To examine this issue, let’s group the hot IT specialties that were listed in that article into categories of my choosing:

  • Strategy Jobs: AI’s evangelists might feel that their jobs are safe. I’d put what the study’s authors call “transformation consultants” into this occupational bucket. In this context, we should regard “transformation” as practically synonymous with “digitalization,” “modernization,” “enterprise architecture,” and “business process reengineering.” In practical terms, this job essentially focuses on helping enterprises to leverage AI–as well as cloud, streaming, mobility, edge, and Big Data analytics—for strategic advantage. Consequently, one might regard the “transformation consultant” as an agent of AIOps’ manifest destiny. In other words, they succeed primarily by helping companies to automate jobs out of existence, while de-skilling and reducing the compensation of those jobs that remain. However, they themselves might be at risk of losing their jobs if knowledge of AI-driven “transformation” techniques becomes so widely distributed among the surviving business-level positions that the demand for a specialist to drive these projects begins to dry up.
  • Development Jobs: AI’s developers might feel that they’re guaranteed long-term job security. Considering the wide range of skills needed to stand up AI apps, this is where I would categorize such roles as “software developer or engineer,” “Web developer,” “mobile applications developer,” “IoT designer, developer, or engineer”; “business intelligence analyst, architect, or developer”; and “machine learning designer, developer, or engineer.” All of these jobs are being automated through AI, as has been discussed under such paradigms as “augmented programming,” “automated machine learning,” and “robotic process automation.” AI-driven automation is also radically remaking the jobs of BI developers. Next-generation BI tools leverage AI to automate calculation of actionable insights, generation of natural language narratives accompanying each rendered visualization, and generate suggestions tailored to each user’s role and search history. Going forward, we will almost certainly see most program code—and most analytics visualizations, dashboards, reports, and models—developed, trained, deployed, and refined in largely automated fashion, thanks to behind-the-scenes AI.
  • Platforms Jobs: I would group “data engineer” and “network engineer or architect” in this occupational bucket. It’s no secret that their jobs are being automated to the hilt through AIOps. Autonomous AI-driven operations is beginning to permeate every platform, from database management systems to multiclouds to industrial Internet of Things endpoints. Through embedded digital assistants and “ChatOps,” AI is also automating much of the pain and latency out of the IT service desk. This is also where I would put such positions as “change management,” “cybersecurity engineer or analyst” and “security management specialist.” All of these functions now have AI-driven tools to automate governance at every level, including configurations, state, behavior, and so on. If you click through any of the links that I embedded two sentences previous, you’ll see how ubiquitous AI-driven automation is becoming in all of these areas. The technology is utterly essential for detecting anomalies, outliers, and other unusual behaviors of platforms, applications, networks, and other IT assets.

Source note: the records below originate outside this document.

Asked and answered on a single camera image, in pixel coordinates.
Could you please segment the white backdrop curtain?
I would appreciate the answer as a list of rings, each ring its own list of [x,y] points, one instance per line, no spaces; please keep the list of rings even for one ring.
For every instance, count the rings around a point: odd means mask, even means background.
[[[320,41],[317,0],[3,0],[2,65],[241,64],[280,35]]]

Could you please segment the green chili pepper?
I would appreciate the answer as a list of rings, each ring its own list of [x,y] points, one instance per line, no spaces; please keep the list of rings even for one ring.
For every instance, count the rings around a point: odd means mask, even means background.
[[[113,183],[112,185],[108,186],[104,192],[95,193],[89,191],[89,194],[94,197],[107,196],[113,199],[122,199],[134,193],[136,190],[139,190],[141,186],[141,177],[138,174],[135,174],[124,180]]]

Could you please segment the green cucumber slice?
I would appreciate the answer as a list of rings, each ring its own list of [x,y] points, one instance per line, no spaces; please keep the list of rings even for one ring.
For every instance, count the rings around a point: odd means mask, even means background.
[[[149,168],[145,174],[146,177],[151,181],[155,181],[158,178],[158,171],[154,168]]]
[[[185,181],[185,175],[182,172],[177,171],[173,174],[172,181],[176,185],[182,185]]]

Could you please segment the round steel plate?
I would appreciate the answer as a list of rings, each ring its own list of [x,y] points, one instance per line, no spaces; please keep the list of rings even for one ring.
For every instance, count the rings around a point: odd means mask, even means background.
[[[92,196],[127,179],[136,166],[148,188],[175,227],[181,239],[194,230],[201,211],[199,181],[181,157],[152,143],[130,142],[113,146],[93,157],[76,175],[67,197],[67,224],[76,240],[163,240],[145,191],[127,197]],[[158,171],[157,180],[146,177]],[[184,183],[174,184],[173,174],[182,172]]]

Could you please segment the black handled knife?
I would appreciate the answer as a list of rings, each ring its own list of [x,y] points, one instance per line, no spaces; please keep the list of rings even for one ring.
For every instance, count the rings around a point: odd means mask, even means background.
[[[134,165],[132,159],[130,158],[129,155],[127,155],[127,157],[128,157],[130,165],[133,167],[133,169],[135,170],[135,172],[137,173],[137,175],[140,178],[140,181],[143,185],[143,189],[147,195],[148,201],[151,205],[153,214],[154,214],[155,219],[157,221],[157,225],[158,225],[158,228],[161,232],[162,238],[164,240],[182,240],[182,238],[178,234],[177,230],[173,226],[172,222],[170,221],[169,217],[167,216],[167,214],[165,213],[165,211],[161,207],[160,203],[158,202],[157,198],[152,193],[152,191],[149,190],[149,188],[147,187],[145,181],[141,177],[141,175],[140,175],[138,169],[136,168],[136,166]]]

The bottom line is that no job that doesn’t involve some core business-level subject matter expertise is safe in the era of AI-driven automation. As we enter the ‘20s, the jobs that survive will be in financial, marketing, customer service, R&D, and other domains in which the AI-driven tools will accelerate and augment human judgment, creativity, and engagement.

If you’re in an IT specialty now, it would behoove you to become more closely aligned functionally with specific business domains, and to gather more subject matter expertise that will help you stay employable in the new era.

Purely IT-focused jobs will vanish at pretty much the same rate as the world’s glaciers here in the 21st century.